En plus d’être déstabilisé, il faut dés lors se renseigner. Une course aux informations commence.
Première étape se rassurer et parler. Nous avons téléphoné à une centrale info sida, pas rassurés. Le généraliste avait donné deux ou trois numéros à contacter. Nous sommes partis au centre spécialisé de dépistage de Saint-Pierre, recalés. Après la peur, c’est le désarroi et la colère. Deuxième tentative, le centre spécialisé de Saint-Luc. Je ne remercierai jamais assez l’infirmière qui nous a reçus ce jour–là. Je ne sais pas si elle a conscience de la qualité et de l’importance de son intervention : accueil, écoute, conseils, informations, prise de rendez-vous, réconfort, humour, sourires…
Et puis vient la découverte de la maladie et de son jargon : T4, lymphocytes, transcriptase, anti-VIH, anti-protéase, et toute une gamme de traitements aux noms commerciaux barbares.

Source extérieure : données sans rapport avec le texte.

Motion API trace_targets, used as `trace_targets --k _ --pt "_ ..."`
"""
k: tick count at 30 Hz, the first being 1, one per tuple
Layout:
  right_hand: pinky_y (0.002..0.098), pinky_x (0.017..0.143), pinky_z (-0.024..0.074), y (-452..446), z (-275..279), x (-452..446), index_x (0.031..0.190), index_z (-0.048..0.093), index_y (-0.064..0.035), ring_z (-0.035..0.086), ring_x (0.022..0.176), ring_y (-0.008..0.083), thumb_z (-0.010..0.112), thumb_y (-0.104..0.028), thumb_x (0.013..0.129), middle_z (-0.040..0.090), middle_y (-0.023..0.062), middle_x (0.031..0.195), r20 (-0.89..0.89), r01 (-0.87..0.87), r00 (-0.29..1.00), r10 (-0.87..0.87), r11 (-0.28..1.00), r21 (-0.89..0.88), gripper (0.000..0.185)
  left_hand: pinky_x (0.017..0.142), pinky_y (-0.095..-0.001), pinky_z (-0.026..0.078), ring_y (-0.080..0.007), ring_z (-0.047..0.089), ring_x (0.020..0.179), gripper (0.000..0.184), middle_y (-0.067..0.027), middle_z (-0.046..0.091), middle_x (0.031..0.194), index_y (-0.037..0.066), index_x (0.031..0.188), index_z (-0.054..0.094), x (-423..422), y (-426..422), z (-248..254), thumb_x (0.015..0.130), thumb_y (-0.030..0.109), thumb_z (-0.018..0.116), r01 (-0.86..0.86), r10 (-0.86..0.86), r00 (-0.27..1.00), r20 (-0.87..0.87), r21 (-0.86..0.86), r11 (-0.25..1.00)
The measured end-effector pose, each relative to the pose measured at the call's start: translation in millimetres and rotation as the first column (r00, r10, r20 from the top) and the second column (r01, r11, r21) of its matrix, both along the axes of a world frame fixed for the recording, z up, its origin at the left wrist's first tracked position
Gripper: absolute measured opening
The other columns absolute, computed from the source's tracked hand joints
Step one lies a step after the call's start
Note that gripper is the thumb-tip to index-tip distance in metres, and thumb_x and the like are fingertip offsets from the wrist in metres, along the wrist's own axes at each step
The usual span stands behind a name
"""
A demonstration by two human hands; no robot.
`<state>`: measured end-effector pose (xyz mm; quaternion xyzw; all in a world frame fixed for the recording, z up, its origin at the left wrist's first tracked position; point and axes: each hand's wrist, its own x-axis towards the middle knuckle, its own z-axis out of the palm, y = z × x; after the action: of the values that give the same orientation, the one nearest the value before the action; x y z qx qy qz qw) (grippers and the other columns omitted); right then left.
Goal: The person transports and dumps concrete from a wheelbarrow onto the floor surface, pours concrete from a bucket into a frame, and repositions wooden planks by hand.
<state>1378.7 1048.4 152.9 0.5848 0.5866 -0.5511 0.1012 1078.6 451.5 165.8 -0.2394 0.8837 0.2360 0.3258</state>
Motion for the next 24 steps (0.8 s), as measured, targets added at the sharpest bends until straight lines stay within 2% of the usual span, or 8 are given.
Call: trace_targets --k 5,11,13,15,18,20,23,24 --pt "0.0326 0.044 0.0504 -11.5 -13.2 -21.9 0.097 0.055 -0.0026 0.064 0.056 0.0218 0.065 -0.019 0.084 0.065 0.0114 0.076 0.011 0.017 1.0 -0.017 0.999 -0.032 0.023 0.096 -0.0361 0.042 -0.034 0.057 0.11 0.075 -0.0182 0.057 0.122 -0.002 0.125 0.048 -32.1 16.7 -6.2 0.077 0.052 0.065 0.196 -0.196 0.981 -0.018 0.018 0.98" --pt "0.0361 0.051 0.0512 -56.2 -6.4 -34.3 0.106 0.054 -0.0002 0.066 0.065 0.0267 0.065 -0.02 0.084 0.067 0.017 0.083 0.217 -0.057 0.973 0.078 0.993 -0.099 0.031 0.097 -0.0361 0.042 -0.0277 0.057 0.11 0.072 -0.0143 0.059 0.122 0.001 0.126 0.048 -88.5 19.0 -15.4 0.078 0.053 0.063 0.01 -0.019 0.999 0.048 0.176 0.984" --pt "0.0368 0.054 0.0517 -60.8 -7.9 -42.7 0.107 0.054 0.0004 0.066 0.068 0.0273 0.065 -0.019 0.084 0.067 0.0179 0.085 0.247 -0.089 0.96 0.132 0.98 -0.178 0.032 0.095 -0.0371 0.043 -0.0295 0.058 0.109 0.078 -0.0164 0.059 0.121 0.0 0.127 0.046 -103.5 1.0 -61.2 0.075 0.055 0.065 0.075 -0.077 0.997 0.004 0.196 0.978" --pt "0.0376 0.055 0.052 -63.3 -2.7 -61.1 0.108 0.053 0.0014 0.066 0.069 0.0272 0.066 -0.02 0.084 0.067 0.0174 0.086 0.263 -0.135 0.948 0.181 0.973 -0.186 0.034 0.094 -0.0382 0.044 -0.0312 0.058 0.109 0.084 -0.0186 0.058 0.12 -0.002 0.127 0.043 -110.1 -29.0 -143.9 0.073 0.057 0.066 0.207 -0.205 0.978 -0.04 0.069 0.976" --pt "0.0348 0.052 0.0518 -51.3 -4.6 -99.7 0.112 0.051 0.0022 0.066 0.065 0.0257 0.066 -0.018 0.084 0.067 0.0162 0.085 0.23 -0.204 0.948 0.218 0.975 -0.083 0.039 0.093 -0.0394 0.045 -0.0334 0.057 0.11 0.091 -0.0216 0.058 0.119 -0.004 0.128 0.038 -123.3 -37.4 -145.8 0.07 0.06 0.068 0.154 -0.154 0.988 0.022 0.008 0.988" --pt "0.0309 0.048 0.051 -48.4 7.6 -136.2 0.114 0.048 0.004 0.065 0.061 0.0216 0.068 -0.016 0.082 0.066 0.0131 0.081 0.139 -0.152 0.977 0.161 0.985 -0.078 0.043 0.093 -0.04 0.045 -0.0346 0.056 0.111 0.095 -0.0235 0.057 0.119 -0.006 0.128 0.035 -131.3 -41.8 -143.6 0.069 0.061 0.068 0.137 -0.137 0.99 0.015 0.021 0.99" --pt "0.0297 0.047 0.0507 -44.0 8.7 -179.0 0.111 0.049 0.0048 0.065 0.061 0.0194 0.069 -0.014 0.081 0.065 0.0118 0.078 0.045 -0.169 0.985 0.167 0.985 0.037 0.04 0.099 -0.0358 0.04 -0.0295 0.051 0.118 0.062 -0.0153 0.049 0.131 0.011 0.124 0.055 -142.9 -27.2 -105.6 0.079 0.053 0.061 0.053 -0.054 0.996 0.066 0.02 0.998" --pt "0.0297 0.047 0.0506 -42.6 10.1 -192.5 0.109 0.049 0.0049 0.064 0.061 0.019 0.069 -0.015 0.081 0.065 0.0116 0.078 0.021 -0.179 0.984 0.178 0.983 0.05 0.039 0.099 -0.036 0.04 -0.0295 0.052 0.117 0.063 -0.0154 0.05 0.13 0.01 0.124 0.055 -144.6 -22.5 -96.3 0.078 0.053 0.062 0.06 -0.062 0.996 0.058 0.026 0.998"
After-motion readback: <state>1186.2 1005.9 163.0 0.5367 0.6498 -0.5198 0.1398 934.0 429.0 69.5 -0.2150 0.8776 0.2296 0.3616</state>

Les premières questions sont : Quand va-t-il mourir ? Suis-je aussi contaminé ? Quel est le meilleur traitement ? Quels sont les effets secondaires ?

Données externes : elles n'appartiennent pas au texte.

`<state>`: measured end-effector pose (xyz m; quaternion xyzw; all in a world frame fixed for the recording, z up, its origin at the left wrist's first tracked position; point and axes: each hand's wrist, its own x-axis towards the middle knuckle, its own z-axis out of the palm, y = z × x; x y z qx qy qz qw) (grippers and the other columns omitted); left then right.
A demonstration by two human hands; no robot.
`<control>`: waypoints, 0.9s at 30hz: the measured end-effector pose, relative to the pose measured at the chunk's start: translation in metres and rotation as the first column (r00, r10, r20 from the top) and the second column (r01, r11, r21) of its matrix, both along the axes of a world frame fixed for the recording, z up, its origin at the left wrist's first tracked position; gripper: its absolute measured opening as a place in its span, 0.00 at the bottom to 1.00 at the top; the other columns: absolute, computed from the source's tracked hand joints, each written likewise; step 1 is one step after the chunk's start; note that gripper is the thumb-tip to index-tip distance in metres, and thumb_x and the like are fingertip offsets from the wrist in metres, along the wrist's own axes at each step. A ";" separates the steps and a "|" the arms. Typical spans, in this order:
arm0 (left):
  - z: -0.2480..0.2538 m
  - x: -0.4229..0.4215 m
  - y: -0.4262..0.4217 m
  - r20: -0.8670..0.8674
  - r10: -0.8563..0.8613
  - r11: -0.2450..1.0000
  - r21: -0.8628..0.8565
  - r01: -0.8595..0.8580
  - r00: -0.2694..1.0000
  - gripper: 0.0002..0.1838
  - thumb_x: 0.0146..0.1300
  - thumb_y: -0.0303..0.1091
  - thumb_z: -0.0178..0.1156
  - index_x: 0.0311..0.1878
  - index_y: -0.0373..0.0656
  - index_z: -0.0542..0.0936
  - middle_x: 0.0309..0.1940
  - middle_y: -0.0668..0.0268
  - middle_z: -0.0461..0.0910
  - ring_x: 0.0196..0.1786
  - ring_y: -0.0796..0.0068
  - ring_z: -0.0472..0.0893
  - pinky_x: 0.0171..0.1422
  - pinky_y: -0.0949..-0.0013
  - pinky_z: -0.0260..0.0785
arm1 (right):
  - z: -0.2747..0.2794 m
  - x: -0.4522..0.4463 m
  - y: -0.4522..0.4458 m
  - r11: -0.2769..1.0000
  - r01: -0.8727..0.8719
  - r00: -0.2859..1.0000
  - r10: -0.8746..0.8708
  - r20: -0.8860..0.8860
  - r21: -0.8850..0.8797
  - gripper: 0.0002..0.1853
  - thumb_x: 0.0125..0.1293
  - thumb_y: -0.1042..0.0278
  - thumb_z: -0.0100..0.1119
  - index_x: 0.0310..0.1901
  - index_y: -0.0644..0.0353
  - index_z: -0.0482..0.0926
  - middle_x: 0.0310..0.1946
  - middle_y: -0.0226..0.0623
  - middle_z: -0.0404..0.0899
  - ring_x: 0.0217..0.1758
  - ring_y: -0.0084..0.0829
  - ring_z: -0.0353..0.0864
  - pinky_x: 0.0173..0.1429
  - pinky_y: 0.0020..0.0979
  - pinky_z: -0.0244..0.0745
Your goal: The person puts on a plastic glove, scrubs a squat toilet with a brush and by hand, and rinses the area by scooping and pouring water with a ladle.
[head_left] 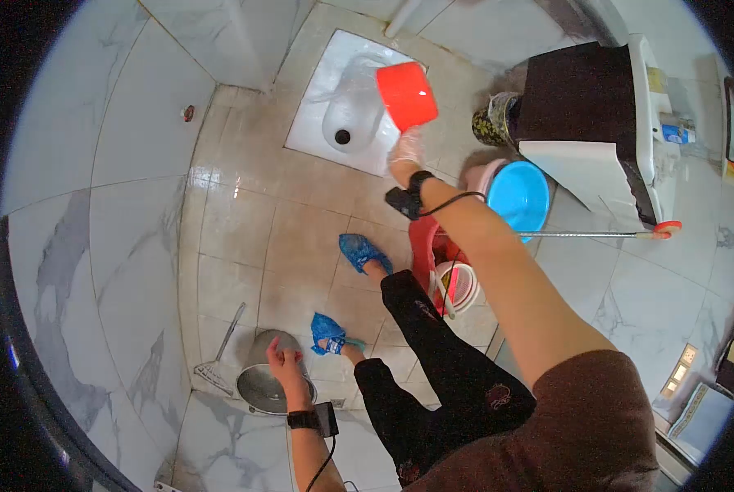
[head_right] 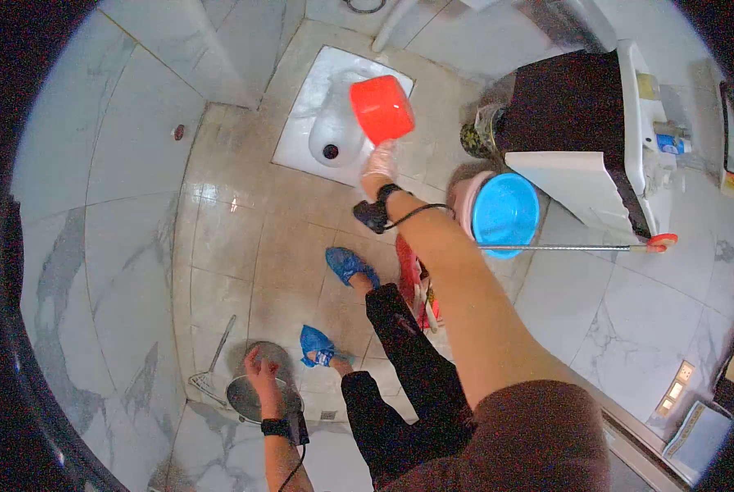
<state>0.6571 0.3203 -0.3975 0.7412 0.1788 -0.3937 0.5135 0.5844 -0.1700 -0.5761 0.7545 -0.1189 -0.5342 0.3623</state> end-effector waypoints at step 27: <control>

Pour moi c’est l’attente des résultats de mon conjoint pour connaître l’évolution de la maladie (le fameux taux de T4) mais c’est aussi l’attente de mes propres résultats de dépistage.

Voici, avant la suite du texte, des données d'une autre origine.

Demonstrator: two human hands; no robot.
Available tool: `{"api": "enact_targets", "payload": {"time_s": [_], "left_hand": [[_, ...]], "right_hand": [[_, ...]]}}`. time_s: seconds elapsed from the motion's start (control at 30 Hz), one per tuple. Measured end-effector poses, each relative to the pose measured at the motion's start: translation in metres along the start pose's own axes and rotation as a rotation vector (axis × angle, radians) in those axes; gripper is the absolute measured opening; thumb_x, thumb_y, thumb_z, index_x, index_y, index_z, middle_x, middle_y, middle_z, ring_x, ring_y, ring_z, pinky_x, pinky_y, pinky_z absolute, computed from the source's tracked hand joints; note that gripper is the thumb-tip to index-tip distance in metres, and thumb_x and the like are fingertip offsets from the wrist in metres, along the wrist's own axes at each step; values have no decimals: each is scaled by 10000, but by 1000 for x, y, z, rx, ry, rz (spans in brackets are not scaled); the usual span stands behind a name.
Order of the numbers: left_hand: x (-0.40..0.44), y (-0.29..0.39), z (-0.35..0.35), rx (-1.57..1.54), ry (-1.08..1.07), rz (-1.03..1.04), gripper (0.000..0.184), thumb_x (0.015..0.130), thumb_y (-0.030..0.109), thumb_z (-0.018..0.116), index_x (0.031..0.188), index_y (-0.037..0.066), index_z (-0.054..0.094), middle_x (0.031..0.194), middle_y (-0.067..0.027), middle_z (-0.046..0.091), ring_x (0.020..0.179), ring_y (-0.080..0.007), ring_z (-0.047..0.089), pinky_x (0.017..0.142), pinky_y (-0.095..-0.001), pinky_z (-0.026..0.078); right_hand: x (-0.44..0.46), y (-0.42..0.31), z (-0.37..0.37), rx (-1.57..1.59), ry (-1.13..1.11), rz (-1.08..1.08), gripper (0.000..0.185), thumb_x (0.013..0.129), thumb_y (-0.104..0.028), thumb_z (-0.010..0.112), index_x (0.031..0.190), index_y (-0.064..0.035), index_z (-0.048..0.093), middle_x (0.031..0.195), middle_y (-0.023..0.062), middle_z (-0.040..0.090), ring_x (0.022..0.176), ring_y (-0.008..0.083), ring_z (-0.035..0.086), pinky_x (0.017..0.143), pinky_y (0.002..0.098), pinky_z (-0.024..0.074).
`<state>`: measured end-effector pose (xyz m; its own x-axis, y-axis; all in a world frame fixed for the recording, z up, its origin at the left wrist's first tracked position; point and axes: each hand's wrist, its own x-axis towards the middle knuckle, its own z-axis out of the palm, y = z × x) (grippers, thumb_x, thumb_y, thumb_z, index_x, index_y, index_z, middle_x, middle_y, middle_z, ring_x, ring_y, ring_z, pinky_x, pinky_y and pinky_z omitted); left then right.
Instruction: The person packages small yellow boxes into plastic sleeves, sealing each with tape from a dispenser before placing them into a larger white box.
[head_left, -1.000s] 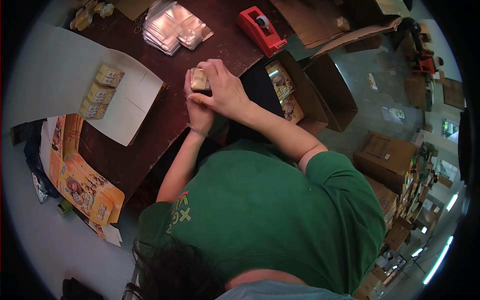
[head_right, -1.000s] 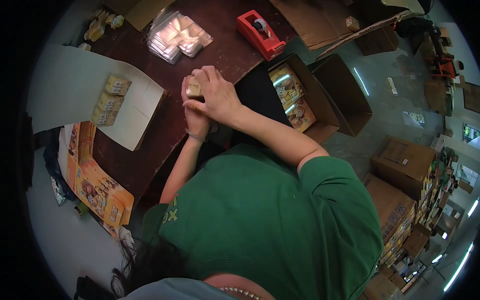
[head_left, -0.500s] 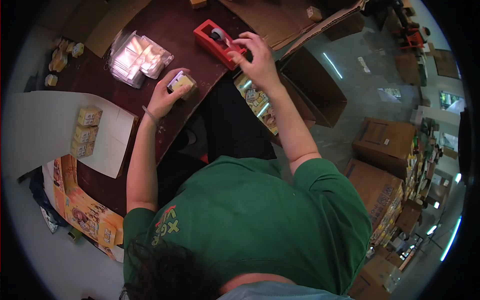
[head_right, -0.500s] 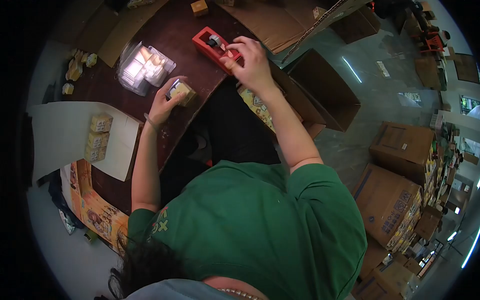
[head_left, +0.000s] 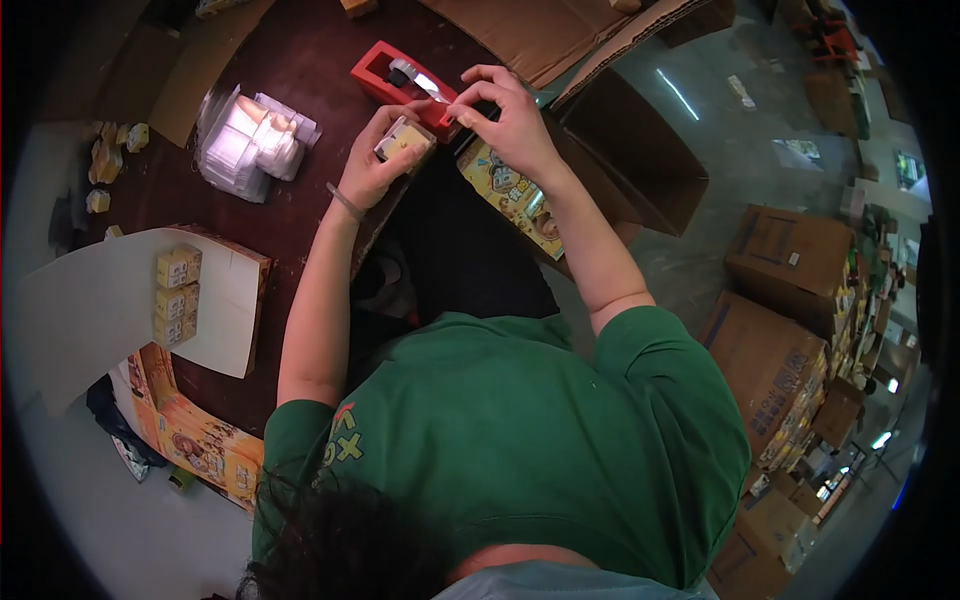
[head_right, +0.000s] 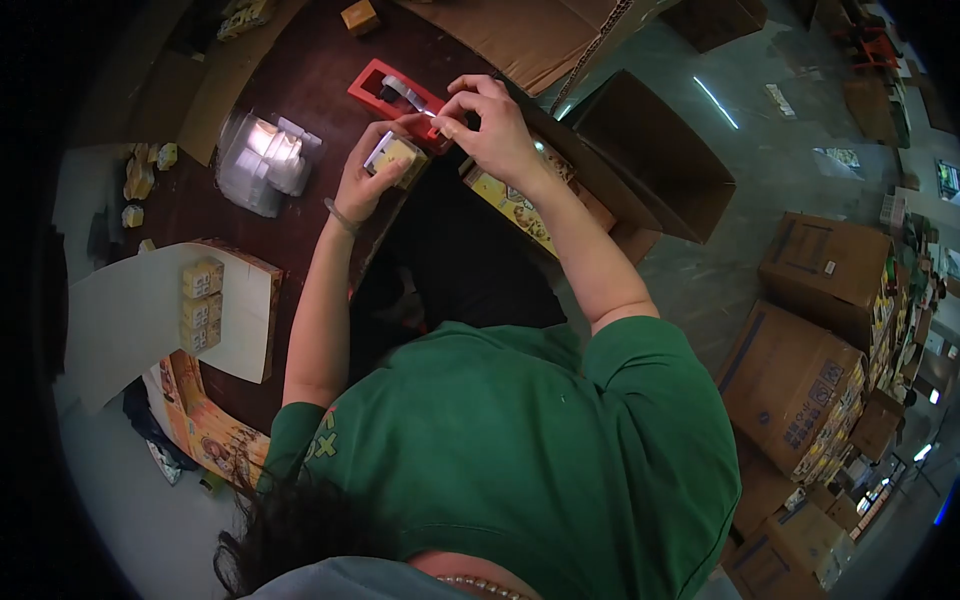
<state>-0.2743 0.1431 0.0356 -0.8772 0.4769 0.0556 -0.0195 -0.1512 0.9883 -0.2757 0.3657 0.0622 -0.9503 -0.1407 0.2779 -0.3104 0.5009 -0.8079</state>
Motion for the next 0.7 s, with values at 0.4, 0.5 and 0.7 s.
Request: {"api": "enact_targets", "payload": {"time_s": [0.4, 0.5, 0.7], "left_hand": [[-9, 7, -5, 135, 34, -18, 390, 873, 183, 683, 1207, 35, 545, 1180, -58, 598, 1093, -127, 545, 964, -279, 422], [-30, 10, -16, 147, 129, -3, 405, 873, 180, 680, 1228, 37, 548, 1129, -44, 602, 1078, -124, 548, 953, -269, 422], [-60, 9, -29, 37, 196, -53, 289, 952, 148, 561, 1212, 24, 552, 1109, -45, 594, 1044, -121, 550, 940, -264, 421]], "right_hand": [[-14, 38, 6, 142, -275, 381, 132, 939, -130, 628, 962, -3, 655, 803, 3, 649, 753, 76, 588, 714, 249, 492], [-37, 47, 23, 549, -231, 484, 106, 927, -91, 621, 971, 0, 655, 836, 9, 649, 744, 89, 591, 706, 247, 499], [-38, -63, 66, 604, -339, 183, 368, 918, -67, 638, 1275, -23, 558, 830, 19, 666, 807, 78, 626, 780, 237, 494]]}}
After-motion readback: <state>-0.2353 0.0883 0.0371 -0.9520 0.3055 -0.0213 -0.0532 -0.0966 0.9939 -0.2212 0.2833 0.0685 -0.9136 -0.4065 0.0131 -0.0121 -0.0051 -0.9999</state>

Parallèlement, on l’annonce à quelques personnes (amis et famille), car c’est une situation trop lourde à porter. Aussi, notre quotidien change, on annule les dîners et sorties, je me mets en arrêt maladie quelques jours. J’ai besoin de me retrouver, de nous réconforter. On passe beaucoup de temps à deux entre pleurs et rires.
On commence à prendre conscience de ce qui va concrètement changer.
Il faut gérer la fatigue de mon conjoint, les effets secondaires les premiers jours de traitement, éviter les coups de froid, éviter de le contaminer par mes microbes (grippe, gastro,…) et éviter de fragiliser son système immunitaire. On découvre à deux la gestion du traitement, l’impact quand on veut quitter le territoire et partir en vacances, l’impact dans notre recherche d’achat de logement et d’acceptation de prêt hypothécaire.
Aussi, nous sommes un couple libéré, c’est de cette manière que mon conjoint a été contaminé. Après des mois d’abstinence, nous avons repris une vie sexuelle plus ou moins active. Le fait qu’il soit sous traitement me protège mais nous évitons tout de même certaines pratiques sexuelles. C’est sans doute l’activité qui a été la plus abîmée.
Enfin, le temps passe et donne l’impression de redevenir élastique. Nos projets de vie se sont adaptés à notre réalité et à la maladie chronique de mon conjoint. Cela nous a donné envie de passer encore plus de temps ensemble et de profiter l’un de l’autre à travers diverses activités. Nous surveillons toujours de près l’état de santé de mon conjoint. De mon côté, je fais plus ou moins régulièrement des tests de dépistage. Nous profitons pleinement de la vie. Cette épreuve nous a beaucoup rapprochés et a renforcé notre complicité. Finalement nous ne sommes pas si discordants que ça.